Comment by Sandeep Singh
It is time for Kiwis to think about how sensitive we are about privacy settings in this country, as the political turmoil around National MPs' privacy breach continues.
In the latest developments, we were told Hamish Walker was not the only MP to be sent highly confidential personal details of Kiwis – so too did Michael Woodhouse.
While the authorities dig out more to find out how far and wide have those private details of unsuspecting Kiwis have travelled, it is pertinent to look how deep is the rut, in our collective ability to keep the information of others, private and secure.
To be fair, Kiwis have undoubtedly raised concerns on privacy issues repeatedly in the recent past, especially around how global technology giants like Facebook and Google are encroaching on our private information on the pretext of collecting data for business purposes. That remains a work in progress.
However, my concern is that we might be dropping the ball in handling the private information of others in our day to day work and social settings that may gradually erode our collective sensitivity towards the broader privacy concerns.
We might be lowering our guards on how we handle the private information of others, treating it a bit casually, probably in our quintessential relaxed Kiwi style.
I say this from my experience of being a relatively recent migrant who has only put down his roots in this country for nearly a decade, after having spent another half a decade in our Trans-Tasman neighbour across the ditch.
My partner and I had several anecdotal experiences very early in the Kiwi work environment that led us to believe that here in New Zealand "everyone knows everything about you".
Once, winters ago when I was busy in writing my dissertation for a university degree and my partner was the only one bringing food on the table by temping at a reasonably midsize telecom-related business, we had our first tryst with supposedly lax privacy environment.
She was fired from the job because her prospective new employer, where she was exploring better opportunities, had chosen to call her current employer's office without keeping her informed.
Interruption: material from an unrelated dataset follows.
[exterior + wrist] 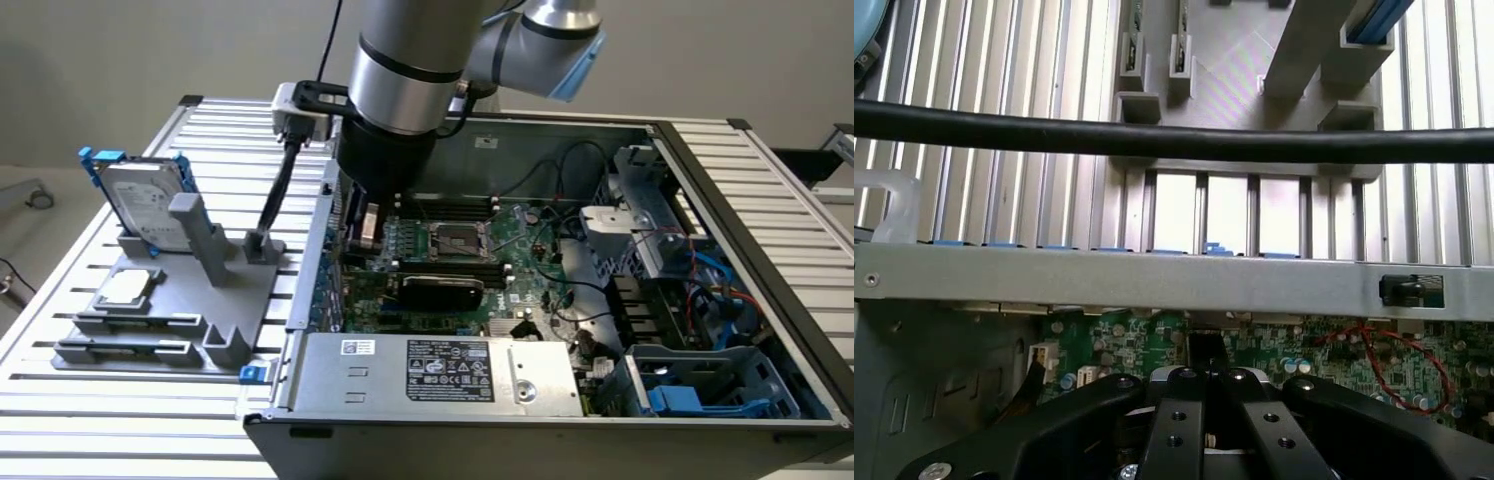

Her then-current employer treated this nothing less than an act of "treason".
In one of her next jobs, her moment of discomfort came when her manager released their entire team's monthly sales commission earnings to everyone in the team on email - probably driven by the zeal of fairness - but not without transgressing what one would expect about privacy settings in a modern work environment.
Since we were directly coming from Australia, where both of us had experienced a rigorous, thorough sensitisation on how to keep information private - especially in business operations that deal with sensitive information of customers such as contact centres - we had our moments of discomfort.
And there were many such moments before we successfully replaced that initial discomfort with a reassurance that we are blessed to be living in a country that is gifted with an incredible level of social cohesiveness.
Probably, that explains our casual approach in sharing information with others and hoping to count on their diligence, in handling that information sensitively without further breaching privacy.
Otherwise, what explains former National Party President Michelle Bloag passing on incredibly private pieces of information to Walker and Woodhouse - and hoping that they could use the information to design a "political hit" on the government, but stopping short of releasing that information in public.
As it turned out, she was herself bewildered when she learnt Walker released the sensitive information to the media.
While all concerned deal with the privacy breach and voters make up their minds on how to deal with it in the impending elections, it might also be helpful, if we collectively as a society, mull upon how causal we have become in dealing with the private information of others.
In my experience, there is a stark lack of sensitisation of the workforce in this country on how to handle the private information of others that needs to be shaken-up.
Some may disagree and discard the argument as baseless - based on mere individual anecdotal experience of a few - and hence dispel the need for any corrective actions.
However, as far as I am concerned, New Zealand has an overly relaxed attitude towards handling the private information of others in our work and social settings.
All is well with the relaxed Kiwi-attitude. Let's keep that charm intact. But there is a need to up the ante on how we deal with the private information of others in this country, and more so we have seen a dramatic increase in the size of the population in the last few years, bringing in people from all over the world to live in this beautiful country.
We can do better in educating everyone and regulating our privacy settings.
* Sandeep Singh is the editor of Auckland based Indian-community newspaper The Indian Weekender.